Reputation: 136
I'm currently working on a problem with R. I want to apply the classification tree over a data set, but the result seems to be wrong since I've already solved the same problem using Weka, and I got different results.
I got a data set contained in a csv file as follow:
age,menopause,tumor.size,inv.nodes,node.caps,deg.malig,breast,breast.quad,irradiat,class
40-49,premeno,15-19,0-2,yes,3,right,left_up,no,recurrence-events
50-59,ge40,15-19,0-2,no,1,right,central,no,no-recurrence-events
50-59,ge40,35-39,0-2,no,2,left,left_low,no,recurrence-events
40-49,premeno,35-39,0-2,yes,3,right,left_low,yes,no-recurrence-events
40-49,premeno,30-34,3-5,yes,2,left,right_up,no,recurrence-events
and this is the script:
#Open r file
cancer = read.csv("cancer.csv")
#Data Exploration
summary(cancer)
str(cancer)
#Divide into test and train sets
set.seed(1234)
ind <- sample(2, nrow(cancer), replace=TRUE, prob=c(0.7, 0.3))
trainData <- cancer[ind==1,]
testData <- cancer[ind==2,]
#Build the model
library(party)
cancermodel <- class ~ age + menopause + tumor.size + inv.nodes + node.caps + deg.malig + breast + breast.quad + irradiat
cancertree <- ctree(cancermodel,trainData)
table(predict(cancertree),trainData$class)
#Draw tree
plot(cancertree, type="simple")
#Testset
testPred <- predict(cancertree, newdata = testData)
table(testPred, testData$class)
Upvotes: 2
Views: 787
Reputation: 23101
Decision Trees have many different algorithm implementations in R (tree, rpart, party) and in Weka (J48, LMT, DecisionStump) and different algorithms are likely to produce different decision trees on the same dataset (some work by maximizing information gain / gini index, some using hypothesis tests with chi-square statistics).
Even any given algorithm will produce different decision trees with different input parameters (pruned / unpruned, min # datapoints in a node to split etc.).
Also, as pointed out by @RomRom, decision tree is not a very robust model, in the sense that slight change in the training data may output a different tree altogether.
Keeping all these in mind, it's difficult to produce the same decision tree in R and Weka, and even if you can, you have to tune your model parameters very carefully, that may require a lots of experimentations.

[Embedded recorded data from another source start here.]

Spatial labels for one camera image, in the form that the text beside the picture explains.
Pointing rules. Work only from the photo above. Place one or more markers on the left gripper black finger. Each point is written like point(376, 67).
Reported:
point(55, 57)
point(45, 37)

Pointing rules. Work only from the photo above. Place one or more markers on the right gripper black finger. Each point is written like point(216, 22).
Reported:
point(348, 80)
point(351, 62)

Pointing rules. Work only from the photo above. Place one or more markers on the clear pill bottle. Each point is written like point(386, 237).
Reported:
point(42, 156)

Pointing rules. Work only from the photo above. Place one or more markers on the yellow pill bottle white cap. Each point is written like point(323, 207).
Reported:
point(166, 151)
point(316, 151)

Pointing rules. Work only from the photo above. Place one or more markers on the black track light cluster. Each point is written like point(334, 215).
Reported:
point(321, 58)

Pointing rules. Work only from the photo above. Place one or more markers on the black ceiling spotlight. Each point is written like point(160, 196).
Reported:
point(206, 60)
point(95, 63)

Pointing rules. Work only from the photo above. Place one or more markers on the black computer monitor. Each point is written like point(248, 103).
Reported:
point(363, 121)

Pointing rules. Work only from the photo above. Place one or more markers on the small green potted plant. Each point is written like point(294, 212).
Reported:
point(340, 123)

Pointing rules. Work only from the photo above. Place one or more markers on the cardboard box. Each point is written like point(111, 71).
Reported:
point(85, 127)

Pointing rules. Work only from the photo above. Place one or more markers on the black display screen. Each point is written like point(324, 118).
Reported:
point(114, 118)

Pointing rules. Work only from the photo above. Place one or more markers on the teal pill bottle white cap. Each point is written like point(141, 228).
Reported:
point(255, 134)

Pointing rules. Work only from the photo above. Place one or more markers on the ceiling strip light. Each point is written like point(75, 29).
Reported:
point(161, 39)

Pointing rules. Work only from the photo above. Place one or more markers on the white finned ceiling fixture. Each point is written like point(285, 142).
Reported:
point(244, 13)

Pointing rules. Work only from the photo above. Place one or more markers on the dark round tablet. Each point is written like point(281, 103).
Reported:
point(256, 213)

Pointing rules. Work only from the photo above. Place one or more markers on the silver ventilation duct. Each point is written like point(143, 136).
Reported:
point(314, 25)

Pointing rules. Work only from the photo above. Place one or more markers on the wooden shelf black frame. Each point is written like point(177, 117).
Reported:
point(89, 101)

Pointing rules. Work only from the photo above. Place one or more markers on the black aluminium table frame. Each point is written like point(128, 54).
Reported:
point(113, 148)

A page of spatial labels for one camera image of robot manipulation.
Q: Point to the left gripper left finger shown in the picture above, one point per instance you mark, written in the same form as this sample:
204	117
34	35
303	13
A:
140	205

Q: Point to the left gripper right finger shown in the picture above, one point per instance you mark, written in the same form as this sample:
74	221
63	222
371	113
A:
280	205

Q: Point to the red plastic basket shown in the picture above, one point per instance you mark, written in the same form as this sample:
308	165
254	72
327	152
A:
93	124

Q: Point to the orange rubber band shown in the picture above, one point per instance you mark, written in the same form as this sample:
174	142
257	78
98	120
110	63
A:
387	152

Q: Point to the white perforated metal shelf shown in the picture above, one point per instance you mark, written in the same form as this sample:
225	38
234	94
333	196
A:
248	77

The following is an example on the iris dataset with a few R decision tree models and RWeka decision tree models (as can be seen from the trees plotted, different models generate different trees with the same training dataset iris).
library(RWeka)
m1 <- J48(Species ~ ., data = iris)
if(require("partykit", quietly = TRUE)) plot(m1)
library(rpart)
m2 <- rpart(Species ~ ., data = iris)
library(rpart.plot)
prp(m2)
library(party)
m3 <- ctree(Species ~ ., data = iris)
plot(m3)
Upvotes: 2
Reputation: 322
you've selected a random sample here in your code within R: ind <- sample(2, nrow(cancer), replace=TRUE, prob=c(0.7, 0.3))
how did you replicated and use the same random sample in Weka? trees are very nonrobust models and can vary quickly with different data files.